Doing A/B testing has been popular for a while and if you wander job descriptions and talent-recruiter emails you see that it’s been used as an element to lure people. Who wouldn’t want to work for a company that is not dictating behaviors of a system and in which the decisions are rationally taken by numbers?
The issue I’ve been witnessed during the last few years is that sometimes, not always, conclusions are drawn because this is the best the data could achieve. However, the statement declaring the winning scenario miss the asterisk mentioning that the final decision was taken without relying on the state of the art rational of the metric collected but by some assumption pulled from some numbers. The reasons of playing the number in one side more than another can be wide, but most of the time having a bad A/B test or misreading the results work in favor of someone who wants to pass an idea.

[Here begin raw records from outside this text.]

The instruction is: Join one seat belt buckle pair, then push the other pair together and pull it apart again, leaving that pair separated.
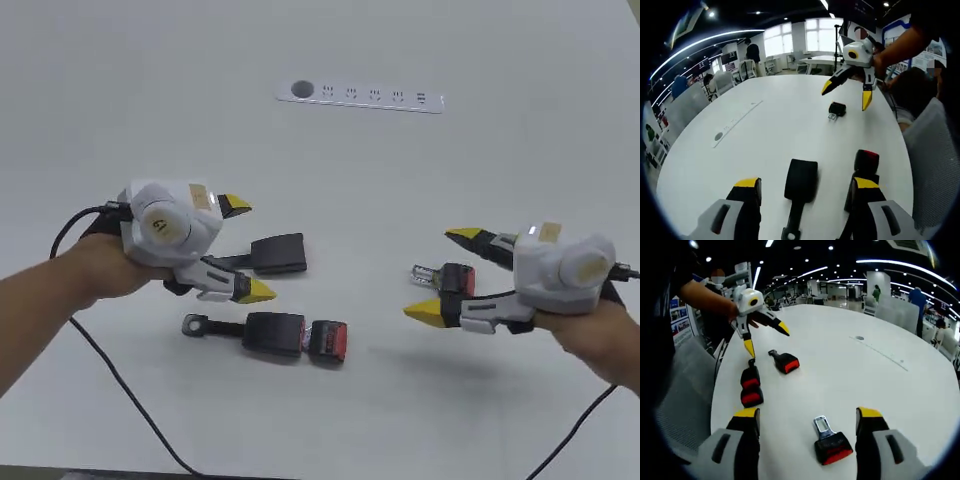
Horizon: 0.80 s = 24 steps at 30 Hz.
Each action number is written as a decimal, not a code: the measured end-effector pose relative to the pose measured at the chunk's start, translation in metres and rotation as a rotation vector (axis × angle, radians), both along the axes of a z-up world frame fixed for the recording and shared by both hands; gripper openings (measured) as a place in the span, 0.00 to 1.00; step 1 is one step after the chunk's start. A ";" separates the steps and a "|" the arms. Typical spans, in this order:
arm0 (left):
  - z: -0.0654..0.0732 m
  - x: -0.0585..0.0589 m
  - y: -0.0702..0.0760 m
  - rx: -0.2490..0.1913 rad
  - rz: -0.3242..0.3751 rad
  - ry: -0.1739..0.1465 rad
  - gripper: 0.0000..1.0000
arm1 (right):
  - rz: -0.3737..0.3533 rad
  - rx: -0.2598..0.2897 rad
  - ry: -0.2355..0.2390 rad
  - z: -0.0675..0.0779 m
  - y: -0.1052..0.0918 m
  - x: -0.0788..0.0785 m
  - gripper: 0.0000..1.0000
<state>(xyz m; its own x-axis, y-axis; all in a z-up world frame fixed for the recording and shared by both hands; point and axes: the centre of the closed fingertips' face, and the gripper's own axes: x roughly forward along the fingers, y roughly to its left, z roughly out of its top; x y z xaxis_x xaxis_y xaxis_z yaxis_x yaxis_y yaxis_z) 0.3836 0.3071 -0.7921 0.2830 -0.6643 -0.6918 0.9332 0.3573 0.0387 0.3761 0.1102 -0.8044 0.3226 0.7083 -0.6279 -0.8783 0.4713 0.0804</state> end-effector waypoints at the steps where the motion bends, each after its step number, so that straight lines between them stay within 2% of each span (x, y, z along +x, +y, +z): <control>1: -0.003 0.002 -0.002 0.008 -0.007 -0.003 0.76 | -0.001 0.005 0.015 -0.002 -0.004 0.002 0.79; 3: -0.009 0.006 -0.003 0.022 -0.010 0.005 0.76 | -0.003 -0.026 0.030 -0.012 -0.018 0.005 0.79; 4: -0.014 0.007 -0.003 0.024 -0.007 0.035 0.75 | 0.003 -0.039 0.042 -0.016 -0.023 0.005 0.79; 6: -0.022 0.012 -0.003 0.040 -0.015 0.028 0.71 | 0.015 -0.049 0.074 -0.025 -0.030 0.004 0.79; 7: -0.026 0.013 -0.002 0.051 -0.016 0.032 0.71 | 0.024 -0.060 0.086 -0.028 -0.032 0.002 0.79; 8: -0.032 0.012 -0.001 0.064 -0.013 0.062 0.71 | 0.031 -0.070 0.104 -0.034 -0.035 0.001 0.79; 10: -0.036 0.012 -0.003 0.064 -0.030 0.060 0.70 | 0.051 -0.082 0.132 -0.043 -0.040 -0.002 0.79; 12: -0.041 0.011 -0.004 0.074 -0.038 0.078 0.68 | 0.069 -0.094 0.120 -0.045 -0.041 -0.003 0.80; 15: -0.049 0.012 -0.003 0.093 -0.049 0.088 0.67 | 0.093 -0.101 0.150 -0.050 -0.045 -0.005 0.78; 17: -0.051 0.013 -0.003 0.084 -0.039 0.104 0.65 | 0.099 -0.112 0.155 -0.052 -0.047 -0.005 0.78; 19: -0.052 0.014 -0.003 0.087 -0.040 0.103 0.64 | 0.100 -0.113 0.165 -0.052 -0.046 -0.006 0.75; 21: -0.055 0.013 -0.005 0.085 -0.051 0.110 0.62 | 0.115 -0.115 0.151 -0.052 -0.045 -0.005 0.73; 22: -0.059 0.011 -0.004 0.095 -0.060 0.119 0.61 | 0.117 -0.111 0.151 -0.051 -0.044 -0.005 0.70; 24: -0.065 0.010 -0.001 0.139 -0.080 0.110 0.58 | 0.126 -0.116 0.157 -0.051 -0.041 -0.006 0.59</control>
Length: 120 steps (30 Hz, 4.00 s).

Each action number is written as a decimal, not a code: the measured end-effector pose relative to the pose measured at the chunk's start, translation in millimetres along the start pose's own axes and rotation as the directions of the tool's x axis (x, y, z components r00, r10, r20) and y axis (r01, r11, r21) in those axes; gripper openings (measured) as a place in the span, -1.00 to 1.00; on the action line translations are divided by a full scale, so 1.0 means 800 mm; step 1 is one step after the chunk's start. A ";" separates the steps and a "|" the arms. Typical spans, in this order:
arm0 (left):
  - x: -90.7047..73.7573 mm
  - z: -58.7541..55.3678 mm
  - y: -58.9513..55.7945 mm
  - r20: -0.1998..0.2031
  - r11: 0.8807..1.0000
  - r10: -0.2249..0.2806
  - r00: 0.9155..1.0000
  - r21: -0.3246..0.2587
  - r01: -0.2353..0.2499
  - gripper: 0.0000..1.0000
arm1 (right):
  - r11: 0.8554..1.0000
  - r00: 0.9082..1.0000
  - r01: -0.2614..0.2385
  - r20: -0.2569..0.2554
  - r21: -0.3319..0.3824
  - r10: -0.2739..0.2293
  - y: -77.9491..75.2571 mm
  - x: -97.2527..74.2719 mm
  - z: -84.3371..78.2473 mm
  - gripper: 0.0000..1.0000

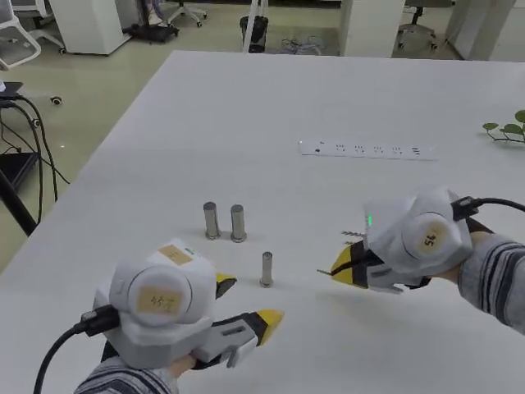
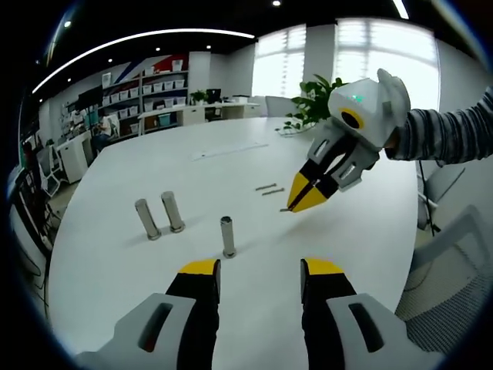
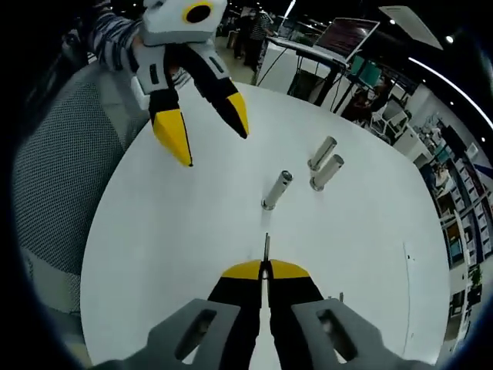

Let’s take one scenario of many. Imagine you have a system with many costly features. By costly, I mean that they are hard to maintain or cost money because of resources. Two people argue. One desire to cut the feature while the other one rather fixes all the issues. Before taking a decision, the one who would like to cut the feature suggest to do A/B testing with a control and base group which would determine if users are more susceptible to leave the product if these features got removed. This looks rational, both people agree. They remove one feature. After a while, the data come back and the result shows that users count was steady and very similar to the base group. The conclusion is that removing the feature was not significant. Engineers change the code by removing the tested feature on the product. Then another feature is being tested on a sample of users — the same result. After iterating for a while, all expensive features have been taken off. The last A/B showed that more people left than the previous one, not by a huge amount but still enough to say to keep the feature. Still, a good gain since in the group barely all the features got cut.
There are two problems with this scenario. The main one is the fallacy that there was enough data collected to take a decision. Removing content or altering existing content goes beyond the data that can be collected by the product where the change is made. If you remove a feature and the user is not satisfied, the result doesn’t mean that he will leave the product. He might keep continuing because of other features. However, he might as well join another service to complement the gap. The unsatisfaction is hard to collect. For example, you have a music service, you remove some editing feature, maybe the user keep using the service because you have a great catalog of music, but also will use another service for editing music. The problem here is that if the editing music service gets a good catalog that the user will eventually leave which by the time won’t be shown in the result of the old A/B testing.
The second problem in the scenario described is that the feature was A/B tested individually. Do not get me wrong, it’s often safer to do small move than a big one. However, in our example, when the last feature was taken out and that the data shows user behaving differently, there is something missing in the data. The data doesn’t show that the user got irritated by all these features removed across the last few months. The user is now at his/her limit and leave — not particularly because of the last feature, but because of the sum of all of them. The conclusion drawn will be that the last feature should be back, but the reality is that it won’t change anything.
There is many A/B testing that is conducted the right way, which totally makes sense to base a future decision on the collected data. For example, you are testing two sign-up buttons on your page. One is getting more people to join your product in the very similar environment than the second test.
Satisfaction is always hard to get into the equation when performing A/B testing. This is why it is wise to be careful when using the term A/B testing. It might sound the right thing to do for all decisions, but there is an area where the test might end up being a fallacy that just look great since it back up an hypothesis that we cherish more than the reality.